Dopo la piccola pausa natalizia, torniamo a parlare del mio matrimonio che avverrà in aprile e sto organizzando con non poche difficoltà. Queste sono essenzialmente dovute al fatto che abito in una città diversa rispetto a quella in cui mi sposerò, con tutte le magagne che ne conseguono: la scelta di fedi, bomboniere, partecipazioni e il ristorante è avvenuto in tempi davvero record.
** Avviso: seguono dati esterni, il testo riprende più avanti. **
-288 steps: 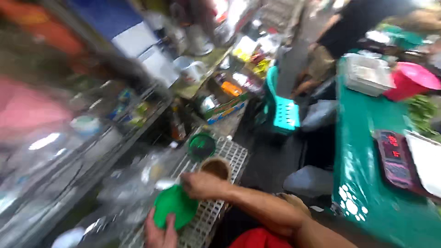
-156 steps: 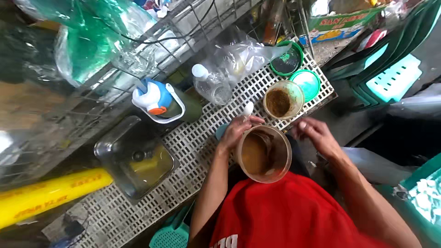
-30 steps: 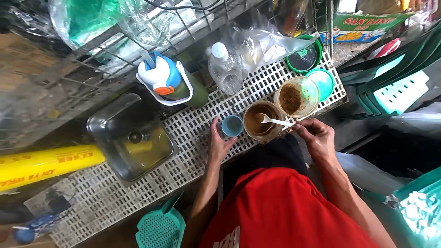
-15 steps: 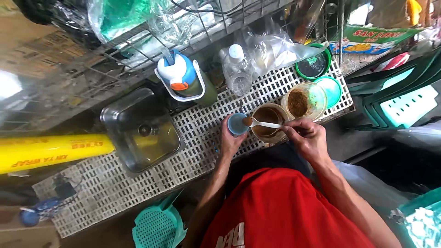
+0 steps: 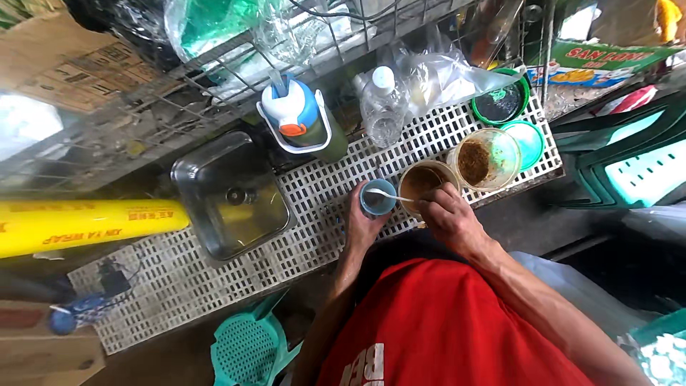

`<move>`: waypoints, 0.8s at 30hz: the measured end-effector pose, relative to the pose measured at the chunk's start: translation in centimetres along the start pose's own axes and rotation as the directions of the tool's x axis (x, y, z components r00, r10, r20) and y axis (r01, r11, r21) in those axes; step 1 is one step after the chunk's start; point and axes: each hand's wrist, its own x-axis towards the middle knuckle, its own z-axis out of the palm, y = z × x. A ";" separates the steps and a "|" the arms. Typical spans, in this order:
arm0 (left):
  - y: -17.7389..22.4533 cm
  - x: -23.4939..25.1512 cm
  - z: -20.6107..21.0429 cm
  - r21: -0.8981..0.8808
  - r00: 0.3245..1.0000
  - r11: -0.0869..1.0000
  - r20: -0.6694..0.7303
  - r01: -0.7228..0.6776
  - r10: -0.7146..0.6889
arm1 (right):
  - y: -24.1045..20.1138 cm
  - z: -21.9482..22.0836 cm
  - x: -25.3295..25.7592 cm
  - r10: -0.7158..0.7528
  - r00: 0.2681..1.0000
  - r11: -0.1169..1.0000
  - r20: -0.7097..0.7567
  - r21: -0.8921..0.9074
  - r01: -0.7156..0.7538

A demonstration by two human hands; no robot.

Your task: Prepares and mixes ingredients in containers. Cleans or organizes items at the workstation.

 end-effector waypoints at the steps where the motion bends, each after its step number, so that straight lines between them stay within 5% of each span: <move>1: 0.0 0.1 0.0 -0.003 1.000 1.000 0.001 -0.004 0.004 | 0.1 0.0 0.0 -0.011 1.000 1.000 -0.016 -0.010 0.010; 6: -0.1 0.2 0.1 -0.025 1.000 1.000 0.003 0.018 -0.018 | 0.1 -0.2 -0.3 -0.018 0.998 1.000 -0.064 0.009 0.019; 10: -0.2 0.2 0.1 -0.020 0.999 0.999 -0.008 0.038 -0.038 | 0.1 -0.5 -0.5 0.197 0.973 0.965 -0.119 0.200 -0.171; 14: -0.8 0.2 0.1 -0.012 0.999 0.999 -0.005 0.032 -0.032 | 0.3 -2.3 -1.0 0.539 0.819 0.772 -0.194 0.502 -0.389; 18: -1.5 0.2 0.3 -0.022 0.999 0.999 -0.009 0.031 -0.032 | 1.5 -5.6 -2.6 0.745 0.623 0.572 -0.240 0.709 -0.411; 24: -1.7 0.4 0.4 -0.005 0.998 0.998 0.003 0.061 -0.061 | 3.2 -9.2 -5.1 0.780 0.503 0.599 -0.371 0.676 -0.430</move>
In una settimana sono riuscita a fare tutto, quando solitamente una donna impega una media di sei mesi per decidere e vagliare le varie soluzioni.
Mi sono dunque lasciata guidare dall’intuito e dal primo impatto, sia per quanto riguarda le bomboniere sia le partecipazioni. Da un certo punto di vista questo fatto, forse, non è del tutto a mio svantaggio: probabilmente avere più tempo e maggiori opzioni può far sorgere il rischio di confusione e fin troppi tentennamenti.
Dopo un’iniziale decisione che non includeva nel progetto dell’organizzazione le bomboniere, io e il mio fidanzato abbiamo ceduto alle insistenze e alle ragioni dei nostri rispettivi genitori, mamme in prima linea: le tradizioni sono dure a morire e chi ha una certa età non riesce proprio a concepire l’idea dei cosiddetti sacchettini da offrire come dono agli invitati.
La scelta è caduta sulla semplicità e la possibilità di un futuro utilizzo: per quanto raffinati e vintage siano i soprammobili di Limoges, sono praticamente inutili. Desideravamo un oggetto che fosse funzionale ma rappresentasse anche l’amore e il romanticismo: una coppia di tazzine bianche da caffè in porcellana (corredate da piattini neri a contrasto, dal mood optical) e che unite formano un cuore è stata la vincitrice tra tutte le altre possibilità.
Per quanto riguarda le partecipazioni c’è stato l’imbarazzo della scelta: dalle più raffinate e preziose in carta rara fino alle versioni basic e minimaliste e alle proposte più moderne e spiritose. La scelta è caduta su quest’ultimo tipo, che si adatta maggiormente al carattere di entrambi e aggiunge un tocco di frivolezza sdrammatizzando la formalità.